▶ _Task details_: Starting at the line that contains "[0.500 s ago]" and stopping at the line that contains "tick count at", transcribe every line of the material below exactly; pictures stay out.

[Opening Collected material section]

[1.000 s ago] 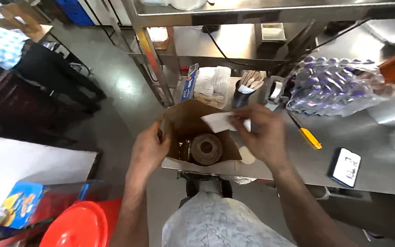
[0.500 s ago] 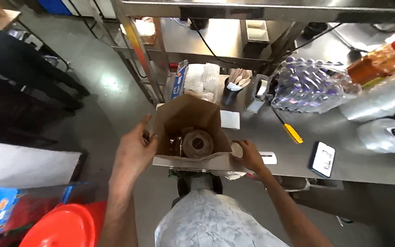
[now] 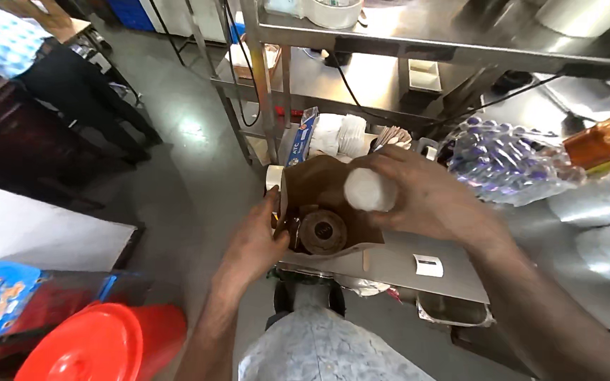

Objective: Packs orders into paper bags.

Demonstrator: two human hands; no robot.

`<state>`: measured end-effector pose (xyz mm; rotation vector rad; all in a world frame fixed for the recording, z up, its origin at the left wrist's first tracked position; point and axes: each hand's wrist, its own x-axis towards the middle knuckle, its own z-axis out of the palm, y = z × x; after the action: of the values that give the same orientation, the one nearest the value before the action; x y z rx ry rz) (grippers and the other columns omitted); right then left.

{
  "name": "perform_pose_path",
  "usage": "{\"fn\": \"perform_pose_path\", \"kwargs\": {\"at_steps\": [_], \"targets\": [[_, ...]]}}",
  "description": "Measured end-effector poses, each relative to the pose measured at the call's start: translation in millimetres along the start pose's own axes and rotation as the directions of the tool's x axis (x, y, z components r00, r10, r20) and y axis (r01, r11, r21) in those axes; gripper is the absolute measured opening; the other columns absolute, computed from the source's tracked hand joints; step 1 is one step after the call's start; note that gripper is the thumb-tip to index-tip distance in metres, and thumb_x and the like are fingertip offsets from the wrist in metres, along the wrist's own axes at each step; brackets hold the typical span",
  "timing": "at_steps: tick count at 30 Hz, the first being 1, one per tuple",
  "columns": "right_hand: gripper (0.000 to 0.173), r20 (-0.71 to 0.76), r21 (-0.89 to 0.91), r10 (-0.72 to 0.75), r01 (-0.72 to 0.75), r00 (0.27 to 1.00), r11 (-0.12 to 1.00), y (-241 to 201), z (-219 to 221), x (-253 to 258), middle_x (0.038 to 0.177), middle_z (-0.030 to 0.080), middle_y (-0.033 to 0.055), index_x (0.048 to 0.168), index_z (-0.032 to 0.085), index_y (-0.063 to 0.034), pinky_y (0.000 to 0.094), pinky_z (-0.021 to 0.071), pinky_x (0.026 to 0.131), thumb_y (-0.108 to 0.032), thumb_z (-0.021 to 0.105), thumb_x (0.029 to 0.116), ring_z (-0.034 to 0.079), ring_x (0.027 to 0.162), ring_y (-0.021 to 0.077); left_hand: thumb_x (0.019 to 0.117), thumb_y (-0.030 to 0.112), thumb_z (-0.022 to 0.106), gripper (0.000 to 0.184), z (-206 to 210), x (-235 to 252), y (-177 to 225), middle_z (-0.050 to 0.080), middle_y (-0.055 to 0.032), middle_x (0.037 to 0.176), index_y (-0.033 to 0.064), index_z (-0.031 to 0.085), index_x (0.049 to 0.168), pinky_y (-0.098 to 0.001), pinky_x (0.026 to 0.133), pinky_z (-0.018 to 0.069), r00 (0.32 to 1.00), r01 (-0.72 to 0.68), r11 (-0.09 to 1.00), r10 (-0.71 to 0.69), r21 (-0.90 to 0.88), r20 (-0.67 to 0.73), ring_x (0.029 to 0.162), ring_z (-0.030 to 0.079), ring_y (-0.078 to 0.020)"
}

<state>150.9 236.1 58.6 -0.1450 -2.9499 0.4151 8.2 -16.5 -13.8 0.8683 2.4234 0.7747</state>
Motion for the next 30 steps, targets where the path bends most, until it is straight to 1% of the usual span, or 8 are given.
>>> {"fn": "perform_pose_path", "kwargs": {"at_steps": [3, 6, 9, 13, 16, 23, 27, 30], "targets": [[0.075, 0.168, 0.012, -0.115, 0.114, 0.979, 0.993, -17.0, 41.8, 39.2, 0.124, 0.064, 0.0082, 0.129, 0.065, -0.023, 0.0532, 0.0557, 0.088, -0.042, 0.092, 0.0615, 0.063, 0.111, 0.0289, 0.0906, 0.016, 0.07, 0.08, 0.2, -2.7, 1.3, 0.068, -0.0105, 0.105, 0.0236, 0.033, 0.161, -0.0501, 0.07, 0.0584, 1.0, 0.009, 1.0, -0.009, -0.015, -0.011, 0.08, 0.066, -0.025], [0.085, 0.354, -0.019, -0.099, 0.113, 0.93, 0.993, -16.7, 99.1, 59.6, 0.127, 0.061, 0.0157, 0.133, 0.06, -0.0163, 0.0572, 0.0545, 0.087, -0.038, 0.095, 0.0585, 0.062, 0.111, 0.0363, 0.0928, 0.018, 0.069, 0.079, 0.0, -7.6, 1.0, 0.069, -0.0122, 0.105, 0.0232, 0.031, 0.162, -0.0523, 0.07, 0.0585, 0.999, 0.03, 0.999, -0.031, -0.03, -0.018, 0.08, 0.067, -0.0273], [0.091, 0.487, -0.048, -0.041, 0.073, 0.873, 0.996, -12.2, 133.3, 64.8, 0.14, 0.056, 0.0188, 0.146, 0.053, -0.0144, 0.0594, 0.0508, 0.098, -0.035, 0.093, 0.0666, 0.058, 0.123, 0.0393, 0.0922, 0.016, 0.067, 0.079, 1.7, -12.5, -4.0, 0.069, -0.0123, 0.105, 0.0212, 0.03, 0.162, -0.0511, 0.071, 0.0583, 1.0, 0.016, 0.998, -0.017, -0.056, -0.025, 0.082, 0.067, -0.0271], [0.06, 0.591, -0.148, 0.076, 0.016, 0.803, 0.989, -16.2, 156.4, 68.3, 0.136, 0.056, 0.0247, 0.138, 0.059, -0.0104, 0.0634, 0.052, 0.093, -0.02, 0.082, 0.0834, 0.059, 0.12, 0.0457, 0.0922, 0.015, 0.065, 0.075, 7.5, -16.0, -5.9, 0.068, -0.011, 0.115, 0.02, 0.034, 0.16, -0.0499, 0.072, 0.0582, 1.0, -0.008, 0.995, 0.005, -0.096, -0.029, 0.083, 0.067, -0.0253], [0.042, 0.639, -0.161, 0.127, -0.03, 0.759, 0.986, -23.8, 169.4, 61.8, 0.134, 0.058, 0.0244, 0.133, 0.063, -0.0067, 0.0642, 0.0506, 0.094, -0.02, 0.071, 0.0934, 0.059, 0.12, 0.0452, 0.091, 0.018, 0.067, 0.077, 13.3, -16.1, -2.3, 0.068, -0.0109, 0.105, 0.0211, 0.034, 0.161, -0.0492, 0.067, 0.0576, 1.0, -0.017, 0.995, 0.017, -0.1, -0.001, 0.076, 0.066, -0.0256], [0.026, 0.634, -0.024, 0.071, -0.072, 0.77, 0.997, -39.4, 169.9, 49.3, 0.121, 0.068, 0.0164, 0.116, 0.073, -0.0076, 0.0579, 0.0507, 0.094, -0.023, 0.072, 0.0951, 0.063, 0.114, 0.0365, 0.0933, 0.022, 0.066, 0.072, 28.3, -23.2, 10.0, 0.066, -0.0137, 0.101, 0.0228, 0.036, 0.159, -0.0534, 0.064, 0.0559, 0.996, -0.072, 0.996, 0.074, -0.057, 0.041, 0.075, 0.065, -0.0292], [0.033, 0.43, -0.002, 0.052, -0.056, 0.901, 0.998, -32.6, 135.6, 51.6, 0.113, 0.069, 0.0165, 0.117, 0.07, -0.0074, 0.0591, 0.0538, 0.089, -0.022, 0.078, 0.0884, 0.067, 0.106, 0.0353, 0.0942, 0.016, 0.065, 0.069, 21.0, -26.0, 1.9, 0.069, -0.015, 0.103, 0.0205, 0.038, 0.157, -0.0536, 0.063, 0.0553, 0.994, -0.106, 0.991, 0.106, -0.087, -0.005, 0.075, 0.066, -0.0306], [0.023, -0.112, 0.299, 0.004, 0.03, 0.994, 0.954, -11.9, 67.2, 20.6, 0.108, 0.072, 0.0101, 0.118, 0.071, -0.003, 0.0402, 0.0584, 0.09, -0.017, 0.063, 0.1006, 0.07, 0.097, 0.0187, 0.0952, 0.015, 0.065, 0.064, 12.5, -21.6, -6.4, 0.068, -0.0171, 0.106, 0.0189, 0.043, 0.155, -0.056, 0.064, 0.0557, 0.995, -0.08, 0.992, 0.074, -0.098, -0.066, 0.075, 0.066, -0.0312]]}}
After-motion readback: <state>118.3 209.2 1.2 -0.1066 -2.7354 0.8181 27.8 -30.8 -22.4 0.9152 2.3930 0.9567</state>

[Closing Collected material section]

▶ _Exercise response_:
[0.500 s ago] 
[now] 

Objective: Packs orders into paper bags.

Demonstrator: two human hands; no robot.

`<state>`: measured end-effector pose (xyz mm; rotation vector rad; all in a world frame fixed for the recording, z up, its origin at the left wrist's first tracked position; point and axes: each hand's wrist, its own x-axis towards the middle knuckle, its own z-axis out of the palm, y = z × x; after the action: of the values that give the same orientation, the one nearest the value before the action; x y z rx ry rz) (grippers and the other columns omitted); right then left.

{
  "name": "perform_pose_path",
  "usage": "{\"fn\": \"perform_pose_path\", \"kwargs\": {\"at_steps\": [_], \"targets\": [[_, ...]]}}",
  "description": "Measured end-effector poses, each relative to the pose measured at the call's start: translation in millimetres along the start pose's own axes and rotation as the directions of the tool's x axis (x, y, z components r00, r10, r20) and y axis (r01, r11, r21) in those axes; gripper is the absolute measured opening; the other columns absolute, computed from the source's tracked hand joints; step 1 is one step after the call's start; note that gripper is the thumb-tip to index-tip distance in metres, and thumb_x and the like are fingertip offsets from the wrist in metres, along the wrist's own axes at each step; brackets hold the typical span",
  "timing": "at_steps: tick count at 30 Hz, the first being 1, one per tuple",

The output as shown is complete.